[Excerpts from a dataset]
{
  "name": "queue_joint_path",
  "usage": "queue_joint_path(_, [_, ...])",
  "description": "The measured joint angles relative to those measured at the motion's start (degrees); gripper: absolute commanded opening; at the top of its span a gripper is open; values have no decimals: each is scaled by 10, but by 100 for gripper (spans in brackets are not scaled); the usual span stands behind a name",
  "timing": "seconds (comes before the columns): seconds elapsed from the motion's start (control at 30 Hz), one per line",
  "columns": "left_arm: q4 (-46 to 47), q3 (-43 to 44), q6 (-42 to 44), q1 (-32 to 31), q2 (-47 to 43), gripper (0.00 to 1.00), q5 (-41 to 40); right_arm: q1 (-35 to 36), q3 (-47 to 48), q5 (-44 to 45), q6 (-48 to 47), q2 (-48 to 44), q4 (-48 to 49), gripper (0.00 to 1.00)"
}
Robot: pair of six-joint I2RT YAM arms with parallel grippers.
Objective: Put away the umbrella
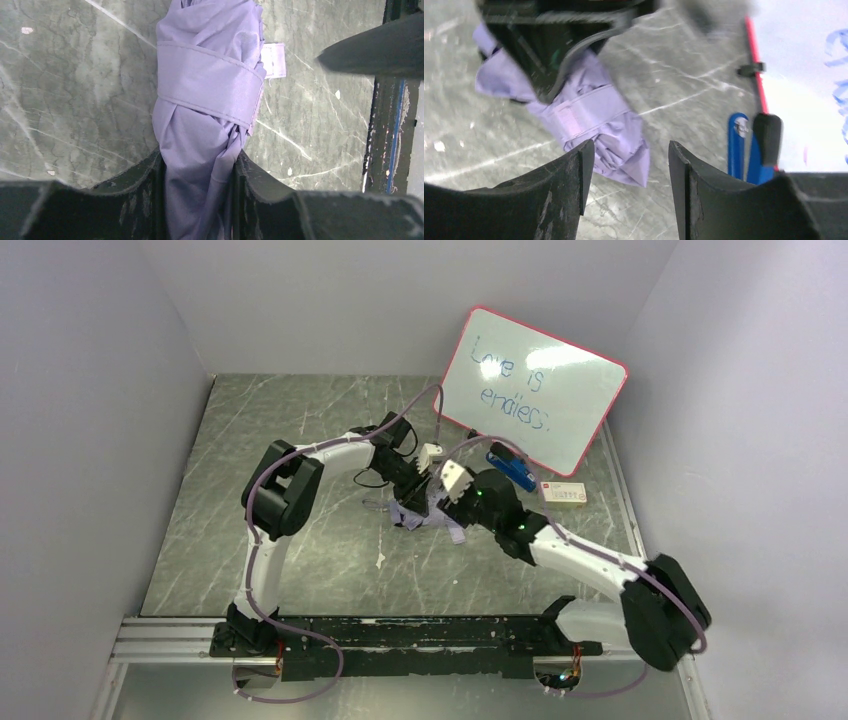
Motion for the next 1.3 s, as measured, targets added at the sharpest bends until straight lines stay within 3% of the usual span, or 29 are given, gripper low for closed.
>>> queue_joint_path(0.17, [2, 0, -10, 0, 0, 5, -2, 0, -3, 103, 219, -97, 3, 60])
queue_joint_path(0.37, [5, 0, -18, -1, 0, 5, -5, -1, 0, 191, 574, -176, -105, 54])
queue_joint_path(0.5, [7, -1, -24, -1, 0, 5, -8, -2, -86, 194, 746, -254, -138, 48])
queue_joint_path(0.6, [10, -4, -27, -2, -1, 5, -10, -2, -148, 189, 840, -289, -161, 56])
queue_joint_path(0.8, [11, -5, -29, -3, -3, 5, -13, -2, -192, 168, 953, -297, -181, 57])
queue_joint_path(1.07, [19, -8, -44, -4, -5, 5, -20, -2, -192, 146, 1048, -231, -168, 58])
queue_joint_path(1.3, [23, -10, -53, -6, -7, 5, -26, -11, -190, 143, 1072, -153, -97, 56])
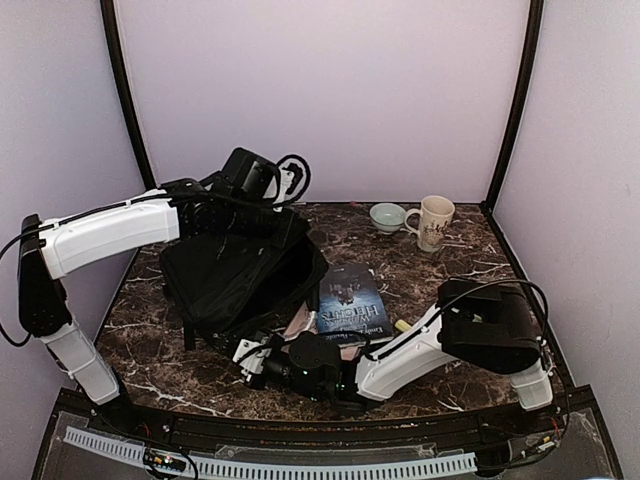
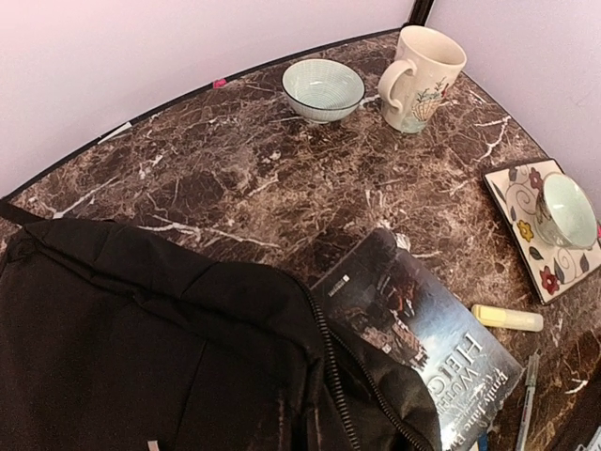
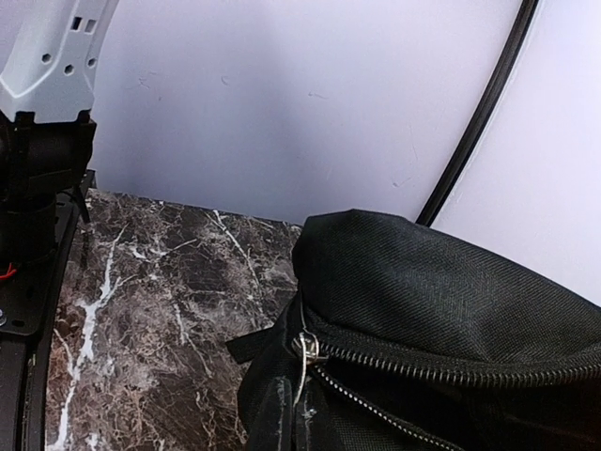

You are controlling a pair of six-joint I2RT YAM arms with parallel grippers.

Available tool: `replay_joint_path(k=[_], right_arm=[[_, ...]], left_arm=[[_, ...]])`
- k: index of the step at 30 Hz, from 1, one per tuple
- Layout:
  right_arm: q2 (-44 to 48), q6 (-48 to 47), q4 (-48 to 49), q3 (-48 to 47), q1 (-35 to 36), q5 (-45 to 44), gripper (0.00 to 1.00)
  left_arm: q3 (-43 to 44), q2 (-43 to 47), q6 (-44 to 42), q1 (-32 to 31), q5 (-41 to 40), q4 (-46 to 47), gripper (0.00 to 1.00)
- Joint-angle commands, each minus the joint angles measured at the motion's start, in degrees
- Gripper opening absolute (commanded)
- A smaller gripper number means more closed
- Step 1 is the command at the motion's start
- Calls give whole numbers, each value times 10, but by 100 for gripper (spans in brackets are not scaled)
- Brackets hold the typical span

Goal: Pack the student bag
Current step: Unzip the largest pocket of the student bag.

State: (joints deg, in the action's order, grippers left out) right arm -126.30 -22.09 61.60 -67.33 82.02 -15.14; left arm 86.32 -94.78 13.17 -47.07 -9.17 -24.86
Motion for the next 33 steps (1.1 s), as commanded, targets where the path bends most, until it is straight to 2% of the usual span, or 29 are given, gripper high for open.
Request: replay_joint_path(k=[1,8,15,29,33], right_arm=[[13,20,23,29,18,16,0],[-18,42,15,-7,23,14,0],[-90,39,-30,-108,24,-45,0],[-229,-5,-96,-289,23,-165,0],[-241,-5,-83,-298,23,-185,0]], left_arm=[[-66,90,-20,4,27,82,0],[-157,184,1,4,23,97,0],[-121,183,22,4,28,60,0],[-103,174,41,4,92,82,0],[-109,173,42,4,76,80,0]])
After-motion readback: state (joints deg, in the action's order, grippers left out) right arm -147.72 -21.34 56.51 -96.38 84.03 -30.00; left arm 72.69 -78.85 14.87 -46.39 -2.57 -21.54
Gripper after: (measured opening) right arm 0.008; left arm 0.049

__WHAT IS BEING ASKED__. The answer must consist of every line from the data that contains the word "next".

__ANSWER BELOW__.
Motion for the next 1.3 s, as measured, targets added at the sharpest bends until straight lines stay within 3% of the usual span, or 29 are given, gripper low for closed.
Motion for the next 33 steps (1.1 s), as commanded, targets where the path bends most, until it is straight to 2% of the usual span, or 29 are given, gripper high for open.

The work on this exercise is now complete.